Born in Brookhaven, Mississipi, Ruth’s family were hoteliers, and she and her younger brother Charles grew up travelling from state to state as required by the business. In the mid 30s she followed her brother to New York and was introduced to the rarified artistic community he had found for himself. An attractive, self-advertising, and creative duo, they were a social hit. The painter Pavel Tchelitchew was stricken and began a life-long relationship with Charles, and helped promote Ruth as a photographic model. Ruth worked with photographers Cecil Beaton, Man Ray, Carl Van Vechten, and George Platt Lynes. In 1935, while working in Paris, she met the Surrealist patron Edward James who fell heavily for her. She declined James’s offers of marriage and returned to New York where she sought work as an actress, and was eventually hired by the young Orson Welles’ Mercury Theatre. She acted in two of Mercury’s productions – The Shoemaker’s Holiday, and Swingin’ the Dream – as well as appearing in the director’s lost play/film production, Too Much Johnson. When she moved to Hollywood to work in motion pictures much of her good luck with connections deserted her and the ensuing years saw her starring in a string of forgettable films, prompting Tennessee Williams to describe her as “the Bernhardt of Grade B pictures”. She returned to New York in 1946 where she focused on stage work appearing in Shakespeare and Strindberg plays, and worked with Edward Albee, John Huston, and Paul Bowles. William Faulkner’s play adaptation Requeim for a Nun was written with her in mind and she took the central role alongside Zachary Scott, her second husband, in 1957, touring through London, Paris, and Berlin. Later stage roles were in the 1964 revival of Williams’ The Milk Train Doesn’t Stop Here Anymore, with Tallulah Bankhead, Dinner at Eight, The Grass Harp, and Harold and Maude.

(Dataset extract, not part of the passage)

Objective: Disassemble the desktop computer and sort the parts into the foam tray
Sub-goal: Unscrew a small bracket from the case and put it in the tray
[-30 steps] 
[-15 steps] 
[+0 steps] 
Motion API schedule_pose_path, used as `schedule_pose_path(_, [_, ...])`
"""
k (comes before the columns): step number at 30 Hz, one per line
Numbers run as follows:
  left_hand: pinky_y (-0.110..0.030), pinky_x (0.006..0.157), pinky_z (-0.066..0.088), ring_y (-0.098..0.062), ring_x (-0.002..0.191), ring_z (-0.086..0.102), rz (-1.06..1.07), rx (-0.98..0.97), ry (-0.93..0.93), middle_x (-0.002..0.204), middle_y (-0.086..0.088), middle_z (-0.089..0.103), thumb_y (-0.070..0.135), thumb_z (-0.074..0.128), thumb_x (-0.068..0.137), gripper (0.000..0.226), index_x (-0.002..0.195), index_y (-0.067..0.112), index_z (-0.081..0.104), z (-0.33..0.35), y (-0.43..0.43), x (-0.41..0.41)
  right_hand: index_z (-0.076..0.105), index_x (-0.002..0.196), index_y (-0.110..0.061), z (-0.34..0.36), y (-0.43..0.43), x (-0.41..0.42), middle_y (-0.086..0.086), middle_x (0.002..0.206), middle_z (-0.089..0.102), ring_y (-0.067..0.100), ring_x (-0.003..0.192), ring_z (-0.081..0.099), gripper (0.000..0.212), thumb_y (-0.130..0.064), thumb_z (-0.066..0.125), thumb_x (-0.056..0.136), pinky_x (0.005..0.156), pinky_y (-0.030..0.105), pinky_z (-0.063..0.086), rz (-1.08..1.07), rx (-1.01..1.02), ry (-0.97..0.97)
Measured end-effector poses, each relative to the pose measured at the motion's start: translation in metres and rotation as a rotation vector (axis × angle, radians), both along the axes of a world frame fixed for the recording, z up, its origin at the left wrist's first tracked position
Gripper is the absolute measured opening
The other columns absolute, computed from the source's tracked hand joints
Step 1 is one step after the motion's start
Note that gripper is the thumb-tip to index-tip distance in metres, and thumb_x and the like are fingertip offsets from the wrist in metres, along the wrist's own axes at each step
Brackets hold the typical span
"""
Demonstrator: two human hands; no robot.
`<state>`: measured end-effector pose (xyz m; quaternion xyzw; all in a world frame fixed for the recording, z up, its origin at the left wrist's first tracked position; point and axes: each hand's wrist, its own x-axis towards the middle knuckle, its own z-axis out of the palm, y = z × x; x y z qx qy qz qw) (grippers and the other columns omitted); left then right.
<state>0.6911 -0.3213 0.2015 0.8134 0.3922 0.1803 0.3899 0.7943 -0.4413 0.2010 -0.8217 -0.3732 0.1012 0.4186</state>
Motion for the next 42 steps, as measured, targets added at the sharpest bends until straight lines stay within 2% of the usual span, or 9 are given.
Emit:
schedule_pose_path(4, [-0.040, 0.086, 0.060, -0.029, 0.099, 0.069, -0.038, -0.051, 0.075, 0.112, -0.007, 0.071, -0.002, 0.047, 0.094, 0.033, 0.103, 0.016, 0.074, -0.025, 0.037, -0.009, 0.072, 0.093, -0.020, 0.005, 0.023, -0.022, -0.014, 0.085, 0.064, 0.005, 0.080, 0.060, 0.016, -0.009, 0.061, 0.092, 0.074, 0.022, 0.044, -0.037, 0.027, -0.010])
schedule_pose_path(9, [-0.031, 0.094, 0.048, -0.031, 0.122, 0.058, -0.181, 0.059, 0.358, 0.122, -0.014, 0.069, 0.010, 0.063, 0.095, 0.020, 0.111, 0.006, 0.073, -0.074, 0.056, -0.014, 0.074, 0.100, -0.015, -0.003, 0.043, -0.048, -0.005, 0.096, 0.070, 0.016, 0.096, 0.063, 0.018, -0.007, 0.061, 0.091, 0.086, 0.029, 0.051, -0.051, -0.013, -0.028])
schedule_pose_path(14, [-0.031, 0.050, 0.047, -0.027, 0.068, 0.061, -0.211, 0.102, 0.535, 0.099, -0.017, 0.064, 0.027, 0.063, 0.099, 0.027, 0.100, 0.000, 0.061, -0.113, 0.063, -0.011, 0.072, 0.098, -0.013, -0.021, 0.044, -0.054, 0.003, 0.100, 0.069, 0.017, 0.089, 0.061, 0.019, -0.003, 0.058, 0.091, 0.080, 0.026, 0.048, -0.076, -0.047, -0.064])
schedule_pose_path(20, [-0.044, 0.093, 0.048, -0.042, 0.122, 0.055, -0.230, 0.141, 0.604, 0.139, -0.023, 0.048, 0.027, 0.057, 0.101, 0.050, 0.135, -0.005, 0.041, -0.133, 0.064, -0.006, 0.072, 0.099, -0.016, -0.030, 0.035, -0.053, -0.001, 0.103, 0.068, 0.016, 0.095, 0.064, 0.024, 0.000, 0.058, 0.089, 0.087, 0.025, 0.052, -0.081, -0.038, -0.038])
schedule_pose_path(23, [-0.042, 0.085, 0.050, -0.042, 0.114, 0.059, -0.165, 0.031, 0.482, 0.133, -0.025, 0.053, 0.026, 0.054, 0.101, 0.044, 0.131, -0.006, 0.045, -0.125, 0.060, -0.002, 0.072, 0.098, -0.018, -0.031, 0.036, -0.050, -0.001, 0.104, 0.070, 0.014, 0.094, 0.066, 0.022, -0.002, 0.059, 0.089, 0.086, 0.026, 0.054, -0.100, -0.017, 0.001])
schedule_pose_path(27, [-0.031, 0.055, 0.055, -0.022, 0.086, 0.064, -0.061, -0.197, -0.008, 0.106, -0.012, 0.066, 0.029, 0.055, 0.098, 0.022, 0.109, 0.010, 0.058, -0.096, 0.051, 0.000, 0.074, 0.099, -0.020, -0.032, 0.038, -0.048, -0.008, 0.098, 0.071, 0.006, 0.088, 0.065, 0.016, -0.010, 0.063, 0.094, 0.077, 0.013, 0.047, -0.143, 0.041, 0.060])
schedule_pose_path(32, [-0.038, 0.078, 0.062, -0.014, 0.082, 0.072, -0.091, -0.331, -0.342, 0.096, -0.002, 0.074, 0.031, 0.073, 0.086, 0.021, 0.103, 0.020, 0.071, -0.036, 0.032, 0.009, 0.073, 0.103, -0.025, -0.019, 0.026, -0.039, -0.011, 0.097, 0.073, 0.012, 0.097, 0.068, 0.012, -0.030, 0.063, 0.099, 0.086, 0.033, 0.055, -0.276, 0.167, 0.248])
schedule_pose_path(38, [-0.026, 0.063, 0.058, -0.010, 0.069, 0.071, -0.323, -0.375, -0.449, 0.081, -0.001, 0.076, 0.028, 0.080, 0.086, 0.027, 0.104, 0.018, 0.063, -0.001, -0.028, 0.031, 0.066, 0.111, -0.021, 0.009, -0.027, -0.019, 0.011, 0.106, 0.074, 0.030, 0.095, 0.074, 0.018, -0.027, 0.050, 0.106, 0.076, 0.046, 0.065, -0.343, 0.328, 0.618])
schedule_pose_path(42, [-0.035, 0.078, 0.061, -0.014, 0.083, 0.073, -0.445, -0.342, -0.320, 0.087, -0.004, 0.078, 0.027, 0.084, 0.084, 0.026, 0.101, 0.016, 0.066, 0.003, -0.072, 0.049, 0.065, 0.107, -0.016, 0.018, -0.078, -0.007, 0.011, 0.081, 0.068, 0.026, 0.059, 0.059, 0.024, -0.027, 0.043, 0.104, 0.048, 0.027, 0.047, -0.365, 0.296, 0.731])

But it was Ruth’s prominence as a hostess, and the salon she created in her Dakota building apartment on the Upper West Side for which she is best remembered and revered. Friends of every stripe and order were welcomed and she delighted in drawing together unfamiliar figures and networks. A party she hosted for author Isak Dinesen (Karen Blixen) in 1958 was cited as one of the greatest ever given in the storied building’s history. She drew upon her connections in the literary, visual and performing arts to gather the most intriguing of mixtures. Her web reached wide enough to draw in reclusive figures such as Joseph Cornell, who was an admirer and fond correspondent. She enjoyed creative correspondences also with fringe figures such as Stephen Tennant, the effetely fabulous “Bright Young Thing” from Britain’s 1920s, and with the enigmatic Ray Johnson, who founded the New York Correspondence School for mail art.
Dismissing her acting and modeling work as secondary she once said, “My life has been too exciting, too wonderful to let anything else, and that includes acting, come first.” Including the photographs of George Platt Lynes, Cecil Beaton, Man Ray, Carl Van Vechten, Louise Dahl Wolfe and Norman Parkinson, with contributions by Joseph Cornell, Ray Johnson, Joe Brainard, Stephen Tennant and Robert Mapplethorpe, this exhibition offers just a taste of that exciting, wonderful life.